# PROBLEM DESCRIPTION:
Of all the lines below, return only those starting with the line holding "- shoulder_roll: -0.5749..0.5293" and going on through the line holding "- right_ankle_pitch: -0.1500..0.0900", exactly as written.

# Data extracted from a collection:
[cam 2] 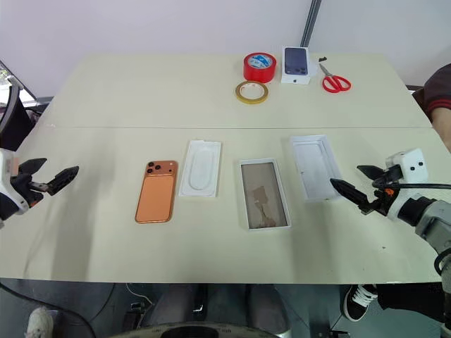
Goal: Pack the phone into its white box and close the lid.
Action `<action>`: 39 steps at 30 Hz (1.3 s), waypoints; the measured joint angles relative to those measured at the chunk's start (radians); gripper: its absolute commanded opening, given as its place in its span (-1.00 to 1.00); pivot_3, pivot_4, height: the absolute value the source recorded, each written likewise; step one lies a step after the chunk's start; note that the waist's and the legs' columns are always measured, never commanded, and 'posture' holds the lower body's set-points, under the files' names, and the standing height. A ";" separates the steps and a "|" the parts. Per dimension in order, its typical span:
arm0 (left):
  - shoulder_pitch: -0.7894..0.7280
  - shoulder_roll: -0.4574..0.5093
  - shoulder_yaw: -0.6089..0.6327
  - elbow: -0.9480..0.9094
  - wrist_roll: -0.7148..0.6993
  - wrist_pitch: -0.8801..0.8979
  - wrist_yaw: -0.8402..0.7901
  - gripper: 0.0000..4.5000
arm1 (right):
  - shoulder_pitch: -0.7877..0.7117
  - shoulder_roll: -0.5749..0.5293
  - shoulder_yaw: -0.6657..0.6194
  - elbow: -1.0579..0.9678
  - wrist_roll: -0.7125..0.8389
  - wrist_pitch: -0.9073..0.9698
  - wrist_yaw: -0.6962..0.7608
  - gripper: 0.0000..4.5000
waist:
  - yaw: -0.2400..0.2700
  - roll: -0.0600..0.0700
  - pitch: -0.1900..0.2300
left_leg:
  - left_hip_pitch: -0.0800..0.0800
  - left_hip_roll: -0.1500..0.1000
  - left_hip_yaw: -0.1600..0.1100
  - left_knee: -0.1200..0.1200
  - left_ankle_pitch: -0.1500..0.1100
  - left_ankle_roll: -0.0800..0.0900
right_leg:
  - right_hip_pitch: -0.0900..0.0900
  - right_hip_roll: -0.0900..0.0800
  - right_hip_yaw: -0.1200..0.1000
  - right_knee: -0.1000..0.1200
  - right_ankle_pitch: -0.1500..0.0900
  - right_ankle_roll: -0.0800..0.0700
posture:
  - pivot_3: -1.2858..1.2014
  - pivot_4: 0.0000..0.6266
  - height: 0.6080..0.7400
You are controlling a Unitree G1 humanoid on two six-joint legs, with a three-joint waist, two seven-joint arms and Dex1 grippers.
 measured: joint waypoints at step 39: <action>-0.549 -0.451 -0.387 -0.178 -0.205 0.879 0.511 0.99 | -0.260 0.068 0.443 -0.237 -0.011 0.032 -0.079 1.00 | 0.002 -0.001 0.000 | -0.002 0.000 -0.002 0.008 0.000 0.000 | 0.000 0.003 -0.001 0.004 0.000 0.001 | 0.03 -0.52 0.94</action>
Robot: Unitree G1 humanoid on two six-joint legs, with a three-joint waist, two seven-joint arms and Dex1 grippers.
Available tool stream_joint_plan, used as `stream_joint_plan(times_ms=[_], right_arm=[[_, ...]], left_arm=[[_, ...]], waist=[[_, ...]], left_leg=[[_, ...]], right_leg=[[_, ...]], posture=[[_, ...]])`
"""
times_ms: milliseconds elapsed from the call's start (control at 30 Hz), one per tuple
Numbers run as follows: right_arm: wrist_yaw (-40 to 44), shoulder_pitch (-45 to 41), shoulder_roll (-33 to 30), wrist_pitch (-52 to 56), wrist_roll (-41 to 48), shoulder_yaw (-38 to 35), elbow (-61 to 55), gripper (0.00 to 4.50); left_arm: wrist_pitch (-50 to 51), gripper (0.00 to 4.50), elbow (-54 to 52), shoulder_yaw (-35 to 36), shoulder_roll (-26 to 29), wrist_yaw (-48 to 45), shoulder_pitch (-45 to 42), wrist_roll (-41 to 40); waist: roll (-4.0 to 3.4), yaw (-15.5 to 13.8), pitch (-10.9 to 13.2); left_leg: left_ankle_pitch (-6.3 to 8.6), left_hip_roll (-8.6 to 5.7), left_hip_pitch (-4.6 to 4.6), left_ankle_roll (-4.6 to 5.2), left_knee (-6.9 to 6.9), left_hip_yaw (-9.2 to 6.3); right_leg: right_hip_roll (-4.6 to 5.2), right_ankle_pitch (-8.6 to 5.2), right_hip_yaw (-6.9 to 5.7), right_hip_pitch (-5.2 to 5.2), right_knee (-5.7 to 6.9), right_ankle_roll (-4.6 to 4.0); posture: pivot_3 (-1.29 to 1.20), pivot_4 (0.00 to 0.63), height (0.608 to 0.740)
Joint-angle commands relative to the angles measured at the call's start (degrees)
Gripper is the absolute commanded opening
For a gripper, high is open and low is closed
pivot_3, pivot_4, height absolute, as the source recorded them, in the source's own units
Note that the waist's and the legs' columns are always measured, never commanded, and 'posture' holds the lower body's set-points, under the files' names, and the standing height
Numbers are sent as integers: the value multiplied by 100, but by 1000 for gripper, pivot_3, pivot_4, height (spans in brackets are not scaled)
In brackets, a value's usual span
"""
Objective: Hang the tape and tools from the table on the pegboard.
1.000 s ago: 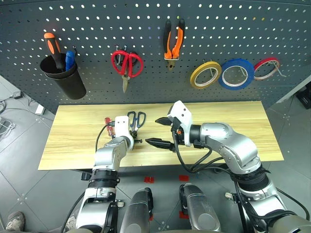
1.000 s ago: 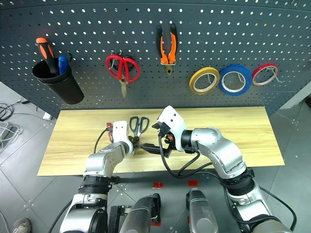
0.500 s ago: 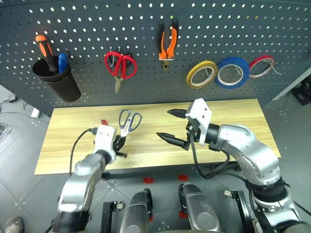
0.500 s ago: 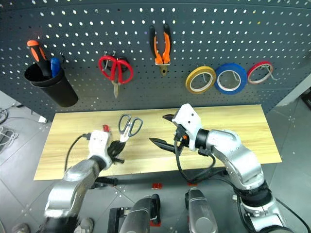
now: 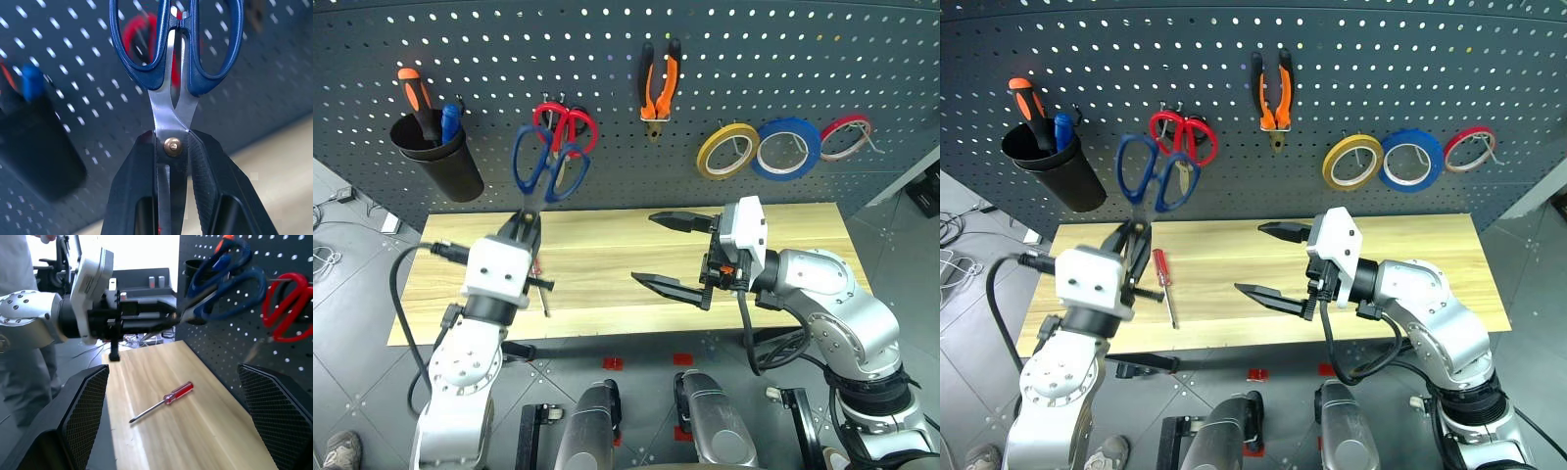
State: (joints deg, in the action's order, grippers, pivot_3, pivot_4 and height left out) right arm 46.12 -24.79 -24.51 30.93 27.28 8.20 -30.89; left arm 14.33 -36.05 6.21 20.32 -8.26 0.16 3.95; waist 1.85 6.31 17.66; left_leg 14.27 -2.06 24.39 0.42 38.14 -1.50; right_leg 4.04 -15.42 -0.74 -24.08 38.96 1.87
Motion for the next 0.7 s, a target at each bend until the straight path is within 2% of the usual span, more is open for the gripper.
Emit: stream_joint_plan(times_ms=[33, 267, 433, 467, 500, 700], right_arm=[[4, -195, 70, -191, 78, -30, 42, 4500], [-8, -412, 110, -269, 20, -1, 258, 4500], [-64, -457, 127, -280, 16, 9, 280, 4500], [-86, -465, 139, -274, 19, 4, 290, 4500], [-108, -477, 150, -262, 20, 4, 304, 4500], [-91, -415, 92, -228, -25, 149, 259, 4500]], left_arm=[[-24, 573, 469, 126, 105, -149, -577, -126], [-284, 573, 1717, -87, 193, -439, -1414, -115], [-351, 573, 1901, -87, 151, -499, -1430, -192], [-326, 1313, 1851, -54, 100, -486, -1366, -244], [-258, 1504, 1787, -25, 43, -467, -1295, -298], [313, 3345, 1238, 108, -232, -363, -787, -525]], waist=[[3, 7, -2], [4, 26, -2], [4, 28, -3], [5, 29, -3], [5, 29, -3], [5, 28, -2]], left_leg=[[0, 0, 0, 0, 2, 0], [0, 1, 1, 0, 2, 2], [0, 1, 1, -1, 2, 2], [0, 1, 1, -1, 2, 2], [0, 2, 1, -1, 2, 2], [0, 3, 1, -1, 3, 2]], right_leg=[[-1, 0, -1, -1, 1, 0], [-2, 0, 0, -2, 0, 1], [-1, 0, 2, -3, 0, 1], [-1, 0, 2, -3, 0, 1], [-1, 0, 3, -2, 0, 1], [-1, 0, 6, -3, 1, 1]], posture=[[-272, 271, 740], [-287, 276, 740], [-293, 277, 740], [-292, 275, 740], [-290, 282, 740], [-288, 290, 740]])
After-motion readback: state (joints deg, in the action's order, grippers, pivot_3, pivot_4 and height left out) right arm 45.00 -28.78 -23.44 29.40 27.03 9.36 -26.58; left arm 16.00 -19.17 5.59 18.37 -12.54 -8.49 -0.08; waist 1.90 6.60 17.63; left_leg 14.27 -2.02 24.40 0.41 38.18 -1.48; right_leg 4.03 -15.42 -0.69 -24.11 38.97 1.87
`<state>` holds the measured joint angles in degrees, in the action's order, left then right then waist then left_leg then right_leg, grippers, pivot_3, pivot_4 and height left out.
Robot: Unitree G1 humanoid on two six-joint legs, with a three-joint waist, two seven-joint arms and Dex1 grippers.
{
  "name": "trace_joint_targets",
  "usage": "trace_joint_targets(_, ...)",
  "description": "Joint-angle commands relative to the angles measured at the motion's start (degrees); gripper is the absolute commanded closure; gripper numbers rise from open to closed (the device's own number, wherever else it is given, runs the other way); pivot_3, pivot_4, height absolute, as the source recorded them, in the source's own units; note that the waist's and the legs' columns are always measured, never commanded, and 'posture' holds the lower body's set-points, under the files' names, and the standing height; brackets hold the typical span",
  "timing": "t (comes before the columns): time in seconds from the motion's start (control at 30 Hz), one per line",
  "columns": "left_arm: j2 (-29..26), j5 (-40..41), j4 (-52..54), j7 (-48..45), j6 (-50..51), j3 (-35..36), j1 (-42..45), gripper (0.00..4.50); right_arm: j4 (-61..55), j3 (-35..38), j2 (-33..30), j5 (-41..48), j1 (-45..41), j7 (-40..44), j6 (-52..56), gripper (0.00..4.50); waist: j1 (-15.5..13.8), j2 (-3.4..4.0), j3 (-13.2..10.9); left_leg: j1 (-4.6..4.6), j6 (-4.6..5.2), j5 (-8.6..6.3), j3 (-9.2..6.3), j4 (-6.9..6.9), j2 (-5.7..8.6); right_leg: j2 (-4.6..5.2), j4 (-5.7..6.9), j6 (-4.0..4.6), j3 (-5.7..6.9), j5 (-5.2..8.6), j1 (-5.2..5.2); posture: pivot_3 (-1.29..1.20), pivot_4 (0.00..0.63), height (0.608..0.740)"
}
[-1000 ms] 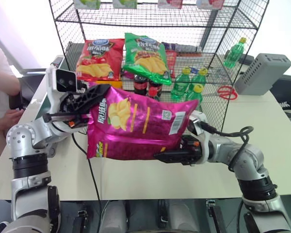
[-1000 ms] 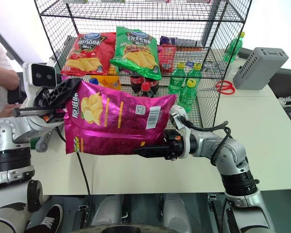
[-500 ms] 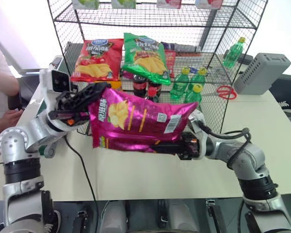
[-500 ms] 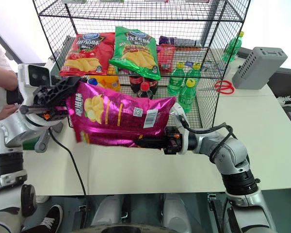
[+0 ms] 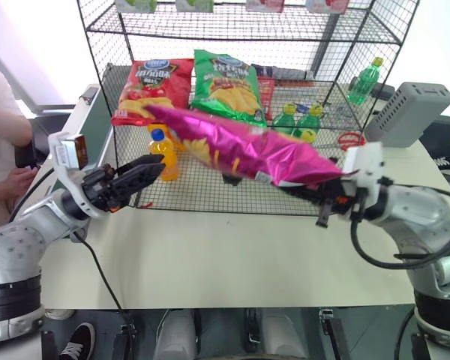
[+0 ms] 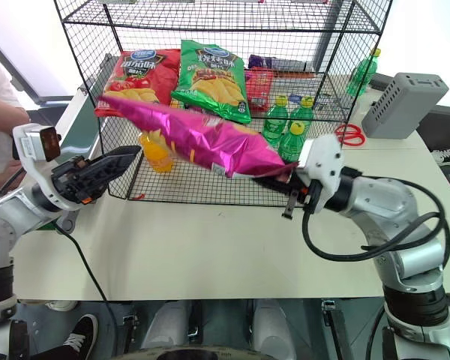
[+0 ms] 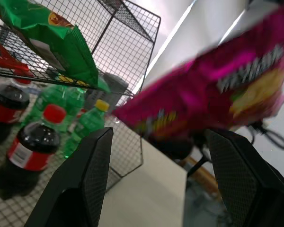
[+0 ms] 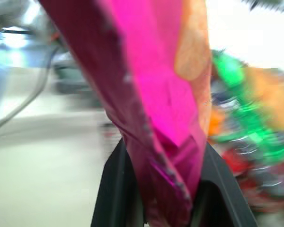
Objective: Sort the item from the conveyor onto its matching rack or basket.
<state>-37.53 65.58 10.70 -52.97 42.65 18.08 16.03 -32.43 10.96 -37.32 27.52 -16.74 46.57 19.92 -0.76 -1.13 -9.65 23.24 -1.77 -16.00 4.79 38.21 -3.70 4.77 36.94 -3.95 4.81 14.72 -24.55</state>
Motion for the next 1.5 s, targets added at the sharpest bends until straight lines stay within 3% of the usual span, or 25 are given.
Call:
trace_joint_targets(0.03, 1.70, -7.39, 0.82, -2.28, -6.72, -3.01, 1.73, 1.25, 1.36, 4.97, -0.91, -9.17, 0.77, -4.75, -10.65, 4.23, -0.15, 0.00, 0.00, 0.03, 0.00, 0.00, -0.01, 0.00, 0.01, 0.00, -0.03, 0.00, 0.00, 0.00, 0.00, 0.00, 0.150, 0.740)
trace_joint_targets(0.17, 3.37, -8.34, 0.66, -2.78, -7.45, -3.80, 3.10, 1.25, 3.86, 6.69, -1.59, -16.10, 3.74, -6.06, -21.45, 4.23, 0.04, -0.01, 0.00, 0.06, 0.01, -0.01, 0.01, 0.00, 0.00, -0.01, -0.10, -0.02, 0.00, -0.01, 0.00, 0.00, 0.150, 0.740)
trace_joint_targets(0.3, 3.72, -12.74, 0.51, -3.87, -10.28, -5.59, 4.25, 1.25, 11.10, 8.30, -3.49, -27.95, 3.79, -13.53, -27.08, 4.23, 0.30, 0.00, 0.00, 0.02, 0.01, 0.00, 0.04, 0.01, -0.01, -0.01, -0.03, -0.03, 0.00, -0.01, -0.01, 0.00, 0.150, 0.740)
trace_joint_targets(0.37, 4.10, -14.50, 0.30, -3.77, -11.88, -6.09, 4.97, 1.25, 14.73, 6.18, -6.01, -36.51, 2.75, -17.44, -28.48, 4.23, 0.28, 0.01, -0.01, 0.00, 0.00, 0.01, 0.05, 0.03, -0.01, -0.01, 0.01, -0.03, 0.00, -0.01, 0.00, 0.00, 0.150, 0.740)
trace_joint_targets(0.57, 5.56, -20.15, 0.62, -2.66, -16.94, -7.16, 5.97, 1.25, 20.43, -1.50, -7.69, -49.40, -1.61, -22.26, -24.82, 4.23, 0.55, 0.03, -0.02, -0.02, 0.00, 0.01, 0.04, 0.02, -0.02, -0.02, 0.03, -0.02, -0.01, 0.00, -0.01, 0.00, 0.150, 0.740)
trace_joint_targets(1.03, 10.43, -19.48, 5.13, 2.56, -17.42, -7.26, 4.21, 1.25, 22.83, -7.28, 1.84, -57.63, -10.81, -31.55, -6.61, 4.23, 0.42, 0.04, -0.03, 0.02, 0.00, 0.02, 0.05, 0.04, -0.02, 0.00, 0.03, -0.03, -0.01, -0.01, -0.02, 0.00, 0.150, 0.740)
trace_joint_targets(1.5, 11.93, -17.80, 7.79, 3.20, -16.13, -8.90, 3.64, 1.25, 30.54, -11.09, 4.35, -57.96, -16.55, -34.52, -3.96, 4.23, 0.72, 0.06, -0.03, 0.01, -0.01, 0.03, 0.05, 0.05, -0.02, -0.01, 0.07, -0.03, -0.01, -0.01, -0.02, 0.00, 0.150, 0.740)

# RESULT:
  - shoulder_roll: -0.5749..0.5293
  - shoulder_yaw: -0.6657..0.6194
  - elbow: -1.0579..0.9678
  - wrist_roll: -0.7125..0.8389
  - wrist_pitch: -0.9073..0.9698
  - wrist_yaw: -0.6962..0.7608
  - gripper: 0.0000..4.5000
waist:
  - yaw: -0.2400..0.2700
  - roll: -0.0600..0.0700
  - pitch: -0.1900..0.2300
left_leg:
  - left_hip_pitch: -0.0800..0.0800
  - left_hip_roll: -0.1500..0.1000
  - left_hip_yaw: -0.1600..0.1100
  - left_knee: -0.1200..0.1200
  - left_ankle_pitch: -0.1500..0.1100
  - left_ankle_roll: -0.0800..0.0900
right_leg:
  - right_hip_pitch: -0.0900..0.0900
  - right_hip_roll: -0.0900..0.0800
  - right_hip_yaw: -0.1200..0.1000
  - right_knee: -0.1000..0.1200
  - right_ankle_pitch: -0.1500..0.0900

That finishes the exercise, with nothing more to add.